Task to carry out:
All lines in the entries below that hold "left" make up the answer.

Extracted data entries:
● ● ● ●
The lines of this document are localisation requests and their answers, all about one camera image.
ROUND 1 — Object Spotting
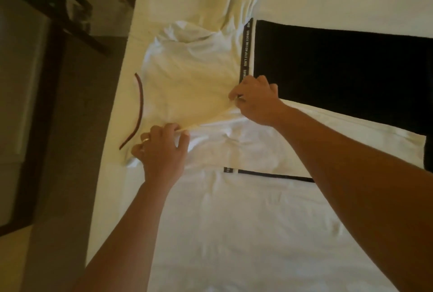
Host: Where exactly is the person's left hand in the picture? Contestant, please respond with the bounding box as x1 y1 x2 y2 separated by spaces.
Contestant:
131 123 191 192

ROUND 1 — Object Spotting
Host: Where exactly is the person's right hand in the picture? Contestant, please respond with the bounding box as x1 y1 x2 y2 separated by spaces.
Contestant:
228 75 288 127

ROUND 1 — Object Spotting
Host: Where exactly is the white and black t-shirt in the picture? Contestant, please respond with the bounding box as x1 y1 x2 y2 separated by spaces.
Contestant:
118 0 433 184

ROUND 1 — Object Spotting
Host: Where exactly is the person's left forearm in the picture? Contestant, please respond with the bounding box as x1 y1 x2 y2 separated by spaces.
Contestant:
74 183 175 292

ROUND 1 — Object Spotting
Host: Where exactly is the person's right forearm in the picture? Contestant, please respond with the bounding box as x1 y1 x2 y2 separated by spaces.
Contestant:
271 102 433 292

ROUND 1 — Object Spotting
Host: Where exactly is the white bed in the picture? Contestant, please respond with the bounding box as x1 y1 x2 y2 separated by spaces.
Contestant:
84 0 433 292
● ● ● ●
Result of this exercise:
Host: Where exactly is the person's left hand in the picture? Contestant, please respond with the bounding box as x1 y1 x2 y2 separated by spaces.
Host: Where exactly is the person's left forearm in the picture? Contestant, please respond with the bounding box as x1 y1 x2 y2 separated by spaces.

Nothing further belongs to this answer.